Please set down the records below exactly as they appear.

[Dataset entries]

# # #

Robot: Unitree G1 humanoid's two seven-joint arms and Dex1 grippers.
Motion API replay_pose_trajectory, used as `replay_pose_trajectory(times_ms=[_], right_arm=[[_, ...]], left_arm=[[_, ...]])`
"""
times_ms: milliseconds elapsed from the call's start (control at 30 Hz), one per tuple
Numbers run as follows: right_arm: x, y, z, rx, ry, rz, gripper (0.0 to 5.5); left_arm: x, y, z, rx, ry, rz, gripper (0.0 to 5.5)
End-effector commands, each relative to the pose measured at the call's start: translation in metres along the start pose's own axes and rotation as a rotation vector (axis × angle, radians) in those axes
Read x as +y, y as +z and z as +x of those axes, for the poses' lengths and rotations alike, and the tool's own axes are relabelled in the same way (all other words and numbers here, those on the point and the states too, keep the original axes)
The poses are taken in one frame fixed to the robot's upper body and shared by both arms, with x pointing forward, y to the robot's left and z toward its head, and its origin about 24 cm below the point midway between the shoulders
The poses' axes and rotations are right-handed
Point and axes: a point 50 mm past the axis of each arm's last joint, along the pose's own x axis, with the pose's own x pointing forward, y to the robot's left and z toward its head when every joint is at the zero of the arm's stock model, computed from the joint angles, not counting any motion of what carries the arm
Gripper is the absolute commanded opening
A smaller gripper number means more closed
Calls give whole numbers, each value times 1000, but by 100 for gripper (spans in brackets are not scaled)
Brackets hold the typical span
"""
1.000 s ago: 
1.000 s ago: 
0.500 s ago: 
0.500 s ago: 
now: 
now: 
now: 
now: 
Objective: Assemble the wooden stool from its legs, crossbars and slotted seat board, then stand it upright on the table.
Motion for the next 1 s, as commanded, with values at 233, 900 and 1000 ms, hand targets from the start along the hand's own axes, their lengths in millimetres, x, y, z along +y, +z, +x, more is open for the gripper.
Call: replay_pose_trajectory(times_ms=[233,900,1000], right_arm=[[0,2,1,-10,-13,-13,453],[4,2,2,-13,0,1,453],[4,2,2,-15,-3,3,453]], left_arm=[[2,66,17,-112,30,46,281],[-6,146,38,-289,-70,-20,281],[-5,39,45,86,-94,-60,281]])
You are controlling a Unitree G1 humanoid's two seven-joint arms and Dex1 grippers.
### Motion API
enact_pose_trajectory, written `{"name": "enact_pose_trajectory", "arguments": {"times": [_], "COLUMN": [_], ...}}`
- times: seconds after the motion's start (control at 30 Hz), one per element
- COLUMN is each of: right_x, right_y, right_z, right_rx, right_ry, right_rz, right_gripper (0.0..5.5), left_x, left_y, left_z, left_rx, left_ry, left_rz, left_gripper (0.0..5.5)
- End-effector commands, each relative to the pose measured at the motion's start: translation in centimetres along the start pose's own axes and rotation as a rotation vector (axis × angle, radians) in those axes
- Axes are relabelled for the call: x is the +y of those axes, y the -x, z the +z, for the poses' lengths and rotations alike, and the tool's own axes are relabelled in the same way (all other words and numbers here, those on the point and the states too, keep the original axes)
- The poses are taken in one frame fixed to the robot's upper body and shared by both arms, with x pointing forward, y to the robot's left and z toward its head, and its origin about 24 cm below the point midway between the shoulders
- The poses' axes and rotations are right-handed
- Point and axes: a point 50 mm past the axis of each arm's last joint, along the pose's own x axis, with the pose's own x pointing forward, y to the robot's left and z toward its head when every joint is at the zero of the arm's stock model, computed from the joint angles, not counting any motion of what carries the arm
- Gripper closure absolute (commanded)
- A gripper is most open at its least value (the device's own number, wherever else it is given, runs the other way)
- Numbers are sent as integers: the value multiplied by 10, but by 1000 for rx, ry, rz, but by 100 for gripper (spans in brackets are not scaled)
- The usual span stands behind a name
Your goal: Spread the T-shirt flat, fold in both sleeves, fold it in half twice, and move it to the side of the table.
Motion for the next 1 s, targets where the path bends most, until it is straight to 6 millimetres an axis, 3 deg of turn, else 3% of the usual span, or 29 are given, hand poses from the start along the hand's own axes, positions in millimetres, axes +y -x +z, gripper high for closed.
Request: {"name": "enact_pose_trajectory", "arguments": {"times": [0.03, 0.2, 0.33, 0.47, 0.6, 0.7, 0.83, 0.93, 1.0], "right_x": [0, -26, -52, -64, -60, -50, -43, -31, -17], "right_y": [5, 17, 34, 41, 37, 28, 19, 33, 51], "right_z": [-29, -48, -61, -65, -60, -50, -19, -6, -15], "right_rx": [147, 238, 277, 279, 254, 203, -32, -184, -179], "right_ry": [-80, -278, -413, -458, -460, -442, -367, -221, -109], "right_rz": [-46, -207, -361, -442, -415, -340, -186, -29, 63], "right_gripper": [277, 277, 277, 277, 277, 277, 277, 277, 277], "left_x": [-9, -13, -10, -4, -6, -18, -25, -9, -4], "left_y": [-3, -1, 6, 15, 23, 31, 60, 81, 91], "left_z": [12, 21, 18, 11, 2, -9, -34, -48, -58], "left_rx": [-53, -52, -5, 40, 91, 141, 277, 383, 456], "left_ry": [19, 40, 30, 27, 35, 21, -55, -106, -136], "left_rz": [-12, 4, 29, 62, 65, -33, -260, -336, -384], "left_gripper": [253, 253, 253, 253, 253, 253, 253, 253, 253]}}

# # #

• RESPONSE BOX
Robot: Unitree G1 humanoid's two seven-joint arms and Dex1 grippers.
Motion API replay_pose_trajectory, used as `replay_pose_trajectory(times_ms=[_], right_arm=[[_, ...]], left_arm=[[_, ...]])`
"""
times_ms: milliseconds elapsed from the call's start (control at 30 Hz), one per tuple
Numbers run as follows: right_arm: x, y, z, rx, ry, rz, gripper (0.0 to 5.5); left_arm: x, y, z, rx, ry, rz, gripper (0.0 to 5.5)
End-effector commands, each relative to the pose measured at the call's start: translation in metres along the start pose's own axes and rotation as a rotation vector (axis × angle, radians) in those axes
Read x as +y, y as +z and z as +x of those axes, for the poses' lengths and rotations alike, and the tool's own axes are relabelled in the same way (all other words and numbers here, those on the point and the states too, keep the original axes)
The poses are taken in one frame fixed to the robot's upper body and shared by both arms, with x pointing forward, y to the robot's left and z toward its head, and its origin about 24 cm below the point midway between the shoulders
The poses' axes and rotations are right-handed
Point and axes: a point 50 mm past the axis of each arm's last joint, along the pose's own x axis, with the pose's own x pointing forward, y to the robot's left and z toward its head when every joint is at the zero of the arm's stock model, computed from the joint angles, not counting any motion of what carries the arm
Gripper is the absolute commanded opening
A smaller gripper number means more closed
Calls give whole numbers, each value times 1000, but by 100 for gripper (spans in brackets are not scaled)
Brackets hold the typical span
"""
1.000 s ago: 
1.000 s ago: 
0.500 s ago: 
0.500 s ago: 
now: 
now: 
now: 
now: 
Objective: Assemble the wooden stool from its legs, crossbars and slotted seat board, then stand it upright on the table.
Motion for the next 1 s, as commanded, with values at 233, 900 and 1000 ms, hand targets from the start along the hand's own axes, their lengths in millimetres, x, y, z along +y, +z, +x, more is open for the gripper.
Call: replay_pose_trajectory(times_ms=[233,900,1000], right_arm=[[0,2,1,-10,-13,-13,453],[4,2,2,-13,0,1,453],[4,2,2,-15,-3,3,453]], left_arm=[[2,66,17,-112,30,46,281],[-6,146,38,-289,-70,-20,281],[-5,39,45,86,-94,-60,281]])
You are controlling a Unitree G1 humanoid's two seven-joint arms and Dex1 grippers.
### Motion API
enact_pose_trajectory, written `{"name": "enact_pose_trajectory", "arguments": {"times": [_], "COLUMN": [_], ...}}`
- times: seconds after the motion's start (control at 30 Hz), one per element
- COLUMN is each of: right_x, right_y, right_z, right_rx, right_ry, right_rz, right_gripper (0.0..5.5), left_x, left_y, left_z, left_rx, left_ry, left_rz, left_gripper (0.0..5.5)
- End-effector commands, each relative to the pose measured at the motion's start: translation in centimetres along the start pose's own axes and rotation as a rotation vector (axis × angle, radians) in those axes
- Axes are relabelled for the call: x is the +y of those axes, y the -x, z the +z, for the poses' lengths and rotations alike, and the tool's own axes are relabelled in the same way (all other words and numbers here, those on the point and the states too, keep the original axes)
- The poses are taken in one frame fixed to the robot's upper body and shared by both arms, with x pointing forward, y to the robot's left and z toward its head, and its origin about 24 cm below the point midway between the shoulders
- The poses' axes and rotations are right-handed
- Point and axes: a point 50 mm past the axis of each arm's last joint, along the pose's own x axis, with the pose's own x pointing forward, y to the robot's left and z toward its head when every joint is at the zero of the arm's stock model, computed from the joint angles, not counting any motion of what carries the arm
- Gripper closure absolute (commanded)
- A gripper is most open at its least value (the device's own number, wherever else it is given, runs the other way)
- Numbers are sent as integers: the value multiplied by 10, but by 1000 for rx, ry, rz, but by 100 for gripper (spans in brackets are not scaled)
- The usual span stands behind a name
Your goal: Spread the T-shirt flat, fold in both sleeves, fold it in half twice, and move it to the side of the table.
Motion for the next 1 s, targets where the path bends most, until it is straight to 6 millimetres an axis, 3 deg of turn, else 3% of the usual span, or 29 are given, hand poses from the start along the hand's own axes, positions in millimetres, axes +y -x +z, gripper high for closed.
Request: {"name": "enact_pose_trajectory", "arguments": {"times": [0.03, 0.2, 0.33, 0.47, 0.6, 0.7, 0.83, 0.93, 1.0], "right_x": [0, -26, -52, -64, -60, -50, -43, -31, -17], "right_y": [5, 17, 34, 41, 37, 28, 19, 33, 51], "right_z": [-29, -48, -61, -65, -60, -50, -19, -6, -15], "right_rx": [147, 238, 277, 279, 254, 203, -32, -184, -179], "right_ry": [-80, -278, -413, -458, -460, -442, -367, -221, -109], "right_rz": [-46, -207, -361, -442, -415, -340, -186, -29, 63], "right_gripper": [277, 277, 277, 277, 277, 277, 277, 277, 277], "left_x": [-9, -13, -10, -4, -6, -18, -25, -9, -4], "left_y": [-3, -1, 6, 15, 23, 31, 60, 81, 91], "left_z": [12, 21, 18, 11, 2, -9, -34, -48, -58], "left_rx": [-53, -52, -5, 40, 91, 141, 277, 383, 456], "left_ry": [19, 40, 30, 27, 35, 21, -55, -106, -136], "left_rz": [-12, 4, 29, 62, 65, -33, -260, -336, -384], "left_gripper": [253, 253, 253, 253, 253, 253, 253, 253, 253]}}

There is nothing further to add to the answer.